**WHAT IS EXPECTED:**
Give again, word for word, the lines below that run from the line with "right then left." through the line with "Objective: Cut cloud". Drop the pictures.

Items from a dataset
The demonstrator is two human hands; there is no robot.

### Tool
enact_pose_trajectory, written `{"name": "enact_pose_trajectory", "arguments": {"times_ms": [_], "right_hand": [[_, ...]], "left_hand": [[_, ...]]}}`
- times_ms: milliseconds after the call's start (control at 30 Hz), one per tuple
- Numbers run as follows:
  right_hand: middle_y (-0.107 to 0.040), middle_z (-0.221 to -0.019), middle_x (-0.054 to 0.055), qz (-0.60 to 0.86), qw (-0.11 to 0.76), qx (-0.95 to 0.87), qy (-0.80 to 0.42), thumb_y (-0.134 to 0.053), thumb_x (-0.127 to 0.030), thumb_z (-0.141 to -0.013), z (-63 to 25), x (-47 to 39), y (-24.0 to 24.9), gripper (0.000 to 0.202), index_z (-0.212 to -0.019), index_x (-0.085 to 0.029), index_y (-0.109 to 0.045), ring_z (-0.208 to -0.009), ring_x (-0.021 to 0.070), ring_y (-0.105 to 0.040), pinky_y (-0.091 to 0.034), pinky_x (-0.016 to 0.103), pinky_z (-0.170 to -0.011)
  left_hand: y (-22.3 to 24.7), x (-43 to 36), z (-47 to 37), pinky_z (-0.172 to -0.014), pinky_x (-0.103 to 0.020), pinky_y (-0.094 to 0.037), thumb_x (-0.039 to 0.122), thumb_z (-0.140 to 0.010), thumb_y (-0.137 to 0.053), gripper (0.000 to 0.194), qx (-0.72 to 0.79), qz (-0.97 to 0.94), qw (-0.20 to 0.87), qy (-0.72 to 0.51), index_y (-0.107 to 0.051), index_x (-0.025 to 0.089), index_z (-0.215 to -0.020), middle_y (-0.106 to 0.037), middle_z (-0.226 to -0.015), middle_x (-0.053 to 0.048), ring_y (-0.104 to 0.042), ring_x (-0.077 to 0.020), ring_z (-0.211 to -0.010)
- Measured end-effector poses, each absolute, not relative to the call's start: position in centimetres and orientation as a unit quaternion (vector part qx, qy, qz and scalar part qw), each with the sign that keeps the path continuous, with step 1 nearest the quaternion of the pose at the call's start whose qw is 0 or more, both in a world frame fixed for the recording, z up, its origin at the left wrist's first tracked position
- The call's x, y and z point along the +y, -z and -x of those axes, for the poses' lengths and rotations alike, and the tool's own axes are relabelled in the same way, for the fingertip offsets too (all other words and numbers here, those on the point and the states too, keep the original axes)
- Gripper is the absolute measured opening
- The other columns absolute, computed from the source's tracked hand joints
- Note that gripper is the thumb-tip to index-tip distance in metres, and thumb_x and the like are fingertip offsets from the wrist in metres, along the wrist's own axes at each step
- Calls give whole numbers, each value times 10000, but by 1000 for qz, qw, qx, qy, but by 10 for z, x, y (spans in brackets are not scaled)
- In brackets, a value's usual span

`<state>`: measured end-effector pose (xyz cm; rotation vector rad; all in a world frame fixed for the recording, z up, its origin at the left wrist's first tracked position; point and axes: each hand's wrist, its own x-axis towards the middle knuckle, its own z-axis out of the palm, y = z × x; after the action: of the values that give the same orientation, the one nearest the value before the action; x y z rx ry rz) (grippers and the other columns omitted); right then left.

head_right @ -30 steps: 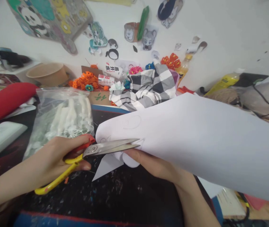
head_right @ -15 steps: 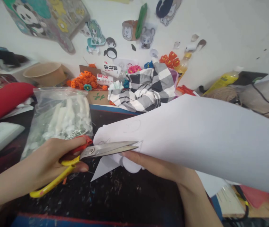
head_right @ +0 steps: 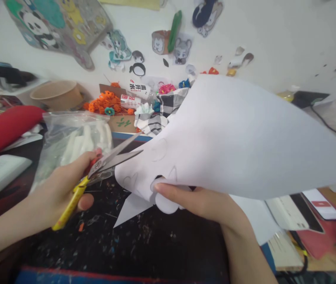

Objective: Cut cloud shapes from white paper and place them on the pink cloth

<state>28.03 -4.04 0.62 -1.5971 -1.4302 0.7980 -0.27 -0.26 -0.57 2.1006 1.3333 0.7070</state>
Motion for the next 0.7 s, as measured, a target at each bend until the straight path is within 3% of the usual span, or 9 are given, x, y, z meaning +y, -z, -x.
{"name": "enact_pose_trajectory", "arguments": {"times_ms": [133, 267, 433, 500, 567, 700], "right_hand": [[-747, -1155, 29, 654, 411, -537, -339, -873, -498, -570, -282, -35, -5, 643, -1167, -313, -721, -1312, 349, -539, -312, 529, -1202], [-761, -1112, 39, 629, 403, -541, -387, -836, -500, -656, -285, -26, -2, 480, -1077, -282, -759, -1224, 342, -612, -357, 534, -1170], [-754, -1107, 14, 566, 424, -561, -430, -721, -511, -801, -282, -18, 3, 286, -993, -304, -768, -1175, 267, -632, -349, 484, -1177], [-761, -1014, 25, 534, 431, -580, -439, -699, -494, -829, -280, -16, 6, 239, -910, -281, -768, -1019, 242, -679, -451, 454, -1086], [-745, -844, 30, 514, 428, -594, -446, -702, -477, -832, -279, -14, 8, 238, -768, -252, -744, -800, 217, -678, -555, 409, -883], [-671, -680, 14, 477, 437, -605, -465, -712, -455, -828, -277, -10, 12, 295, -640, -231, -677, -676, 194, -632, -530, 336, -645]], "left_hand": [[8, -1, -4, -653, -322, -429, 415, -730, -684, 423, 484, -815, 216, -235, -499, 223, -1057, -588, -944, -36, -543, -214, -753], [16, 2, -8, -647, -323, -414, 492, -788, -627, 390, 516, -790, 221, -245, -501, 215, -1032, -582, -870, -29, -540, -210, -727], [21, 5, -12, -652, -310, -402, 553, -823, -564, 402, 572, -737, 250, -259, -535, 206, -1024, -583, -802, -10, -536, -197, -713], [21, 6, -12, -657, -303, -400, 559, -840, -545, 397, 569, -725, 269, -280, -542, 200, -1010, -579, -798, -8, -535, -190, -717], [20, 6, -12, -652, -293, -394, 541, -857, -532, 372, 556, -721, 283, -299, -542, 195, -996, -573, -793, -3, -532, -179, -710], [20, 6, -12, -637, -286, -389, 506, -881, -496, 346, 527, -727, 304, -319, -533, 186, -1009, -523, -739, 16, -491, -161, -666]]}}
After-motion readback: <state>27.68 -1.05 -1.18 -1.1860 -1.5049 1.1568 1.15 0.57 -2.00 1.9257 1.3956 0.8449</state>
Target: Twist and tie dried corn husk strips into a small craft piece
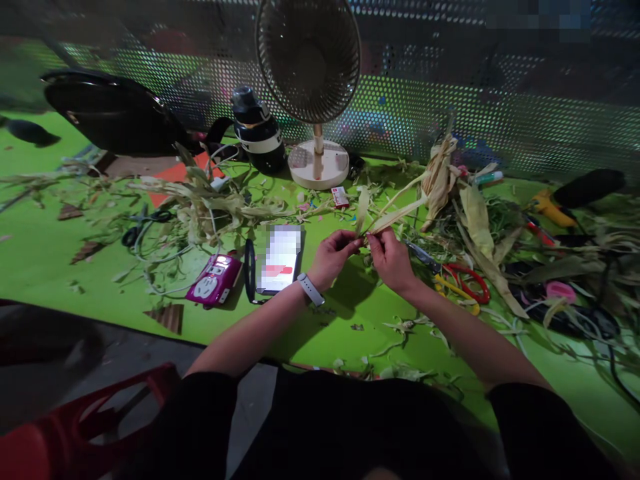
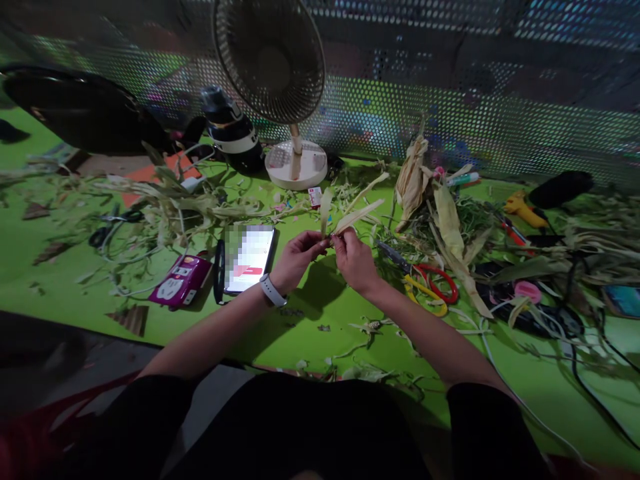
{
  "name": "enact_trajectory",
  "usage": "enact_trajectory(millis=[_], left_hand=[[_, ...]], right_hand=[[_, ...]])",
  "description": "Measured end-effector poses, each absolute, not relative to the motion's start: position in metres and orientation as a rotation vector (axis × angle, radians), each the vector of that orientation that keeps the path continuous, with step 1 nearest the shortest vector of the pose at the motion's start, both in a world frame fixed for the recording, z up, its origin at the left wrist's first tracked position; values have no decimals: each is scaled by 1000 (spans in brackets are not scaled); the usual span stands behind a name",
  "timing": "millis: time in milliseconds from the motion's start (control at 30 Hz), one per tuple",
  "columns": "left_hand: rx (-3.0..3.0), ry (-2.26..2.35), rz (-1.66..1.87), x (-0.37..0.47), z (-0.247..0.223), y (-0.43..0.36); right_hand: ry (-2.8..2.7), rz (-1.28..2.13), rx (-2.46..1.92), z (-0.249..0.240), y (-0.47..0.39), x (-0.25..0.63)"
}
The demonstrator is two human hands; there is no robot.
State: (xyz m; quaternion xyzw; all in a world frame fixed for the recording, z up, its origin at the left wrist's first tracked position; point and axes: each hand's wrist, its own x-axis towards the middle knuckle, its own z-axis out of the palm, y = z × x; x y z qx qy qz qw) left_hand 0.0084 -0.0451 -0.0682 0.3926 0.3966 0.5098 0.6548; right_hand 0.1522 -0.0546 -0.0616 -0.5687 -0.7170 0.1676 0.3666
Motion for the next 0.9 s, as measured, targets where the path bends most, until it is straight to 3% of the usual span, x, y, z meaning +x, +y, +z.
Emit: enact_trajectory(millis=[200,400,733,900], left_hand=[[879,907,1151,7,-70,-44],[792,923,1221,2,-70,-42],[786,1011,1142,3,-69,-41],[539,947,1083,8,-67,-43]], right_hand=[[-1543,926,-1322,-66,-48,153],[-1479,1073,-1318,-71,-44,151],[-1558,648,-1312,-66,-40,160],[-1486,637,-1343,-68,-40,158]])
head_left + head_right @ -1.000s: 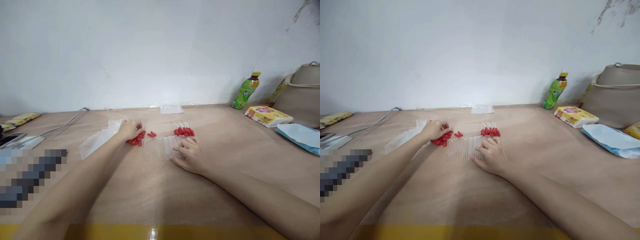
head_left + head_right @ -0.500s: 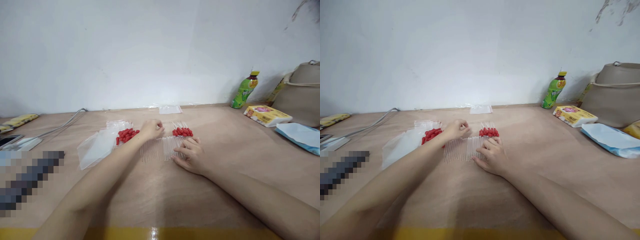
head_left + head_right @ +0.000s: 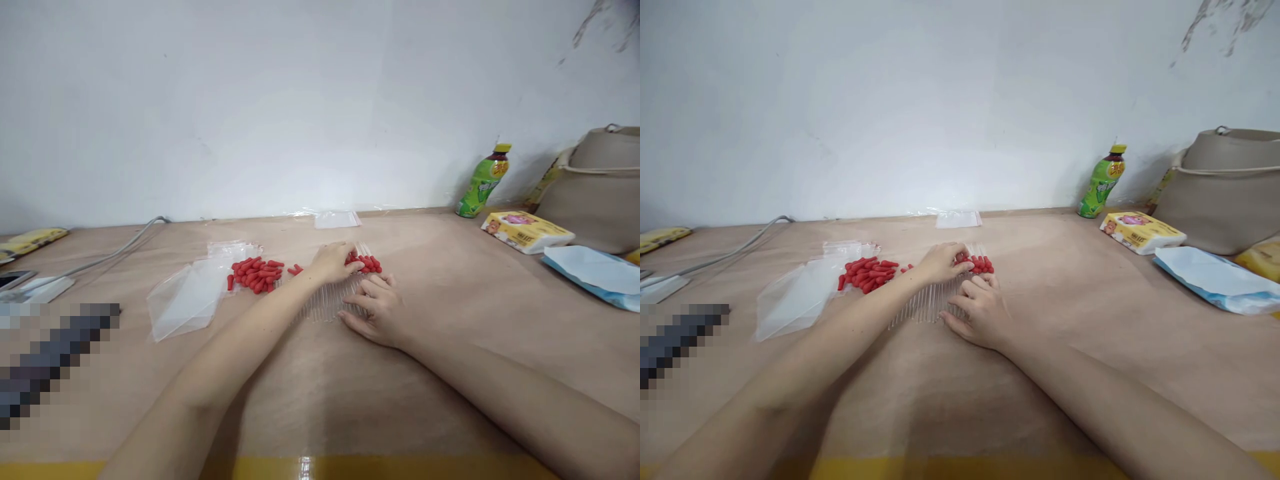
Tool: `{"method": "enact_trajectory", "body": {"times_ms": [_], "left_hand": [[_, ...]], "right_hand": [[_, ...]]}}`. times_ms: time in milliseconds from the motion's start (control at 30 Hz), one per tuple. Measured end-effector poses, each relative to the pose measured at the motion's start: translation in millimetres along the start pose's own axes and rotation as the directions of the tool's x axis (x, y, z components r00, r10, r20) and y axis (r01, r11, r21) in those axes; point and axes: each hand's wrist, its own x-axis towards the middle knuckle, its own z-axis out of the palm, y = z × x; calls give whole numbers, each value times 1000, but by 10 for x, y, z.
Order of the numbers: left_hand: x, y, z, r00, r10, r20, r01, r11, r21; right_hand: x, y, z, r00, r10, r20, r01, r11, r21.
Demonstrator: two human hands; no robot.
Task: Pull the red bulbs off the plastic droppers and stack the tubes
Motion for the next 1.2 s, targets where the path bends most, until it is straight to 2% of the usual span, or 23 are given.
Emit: {"method": "enact_trajectory", "body": {"times_ms": [167, 267, 333, 467, 600, 733, 967, 1200], "left_hand": [[-185, -3, -62, 986, -71, -148, 67, 997, -26], [-467, -47, -191, 959, -127, -253, 119, 992, -46], [-712, -79, -313, 940, -116, -320, 89, 991, -98], [-1202, -114, -527, 949, -59, -311, 24, 993, -118], [-1491, -191, -511, 956, 64, -285, -119, 976, -182], [-1538, -303, -376, 950, 172, -260, -245, 928, -281], [-1502, -309, -367, 939, 214, -269, -294, 905, -308], [-1437, -126, -327, 952, 229, -202, -246, 968, -59]], "right_hand": [[-3, 6, 7, 1000, 3, 0, -3, 1000, -7], [-7, 9, 19, 999, 12, -33, -12, 1000, -11], [-2, 7, 24, 996, 38, -86, -39, 999, -20], [33, -12, 10, 986, 74, -151, -82, 995, -49], [69, -29, -9, 996, -33, -88, 26, 997, -78], [73, -14, 3, 991, -126, -36, 124, 991, -60], [65, -26, 11, 986, -165, -10, 165, 986, 21], [74, -93, 21, 989, -147, -17, 148, 987, 67]]}}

**ANSWER TO THE EXERCISE:**
`<state>`: measured end-effector pose (xyz cm; rotation vector rad; all in a world frame fixed for the recording, z up, its origin at the left wrist's first tracked position; point and axes: each hand's wrist, its own x-axis towards the middle knuckle, its own z-axis out of the palm, y = z × x; after the action: of the values that give the same orientation, the one nearest the value before the action; x y z rx ry rz) (grippers and the other columns omitted); right then left.

head_right @ -30 steps: 
head_right @ -15 steps: 
head_right @ +0 steps: 

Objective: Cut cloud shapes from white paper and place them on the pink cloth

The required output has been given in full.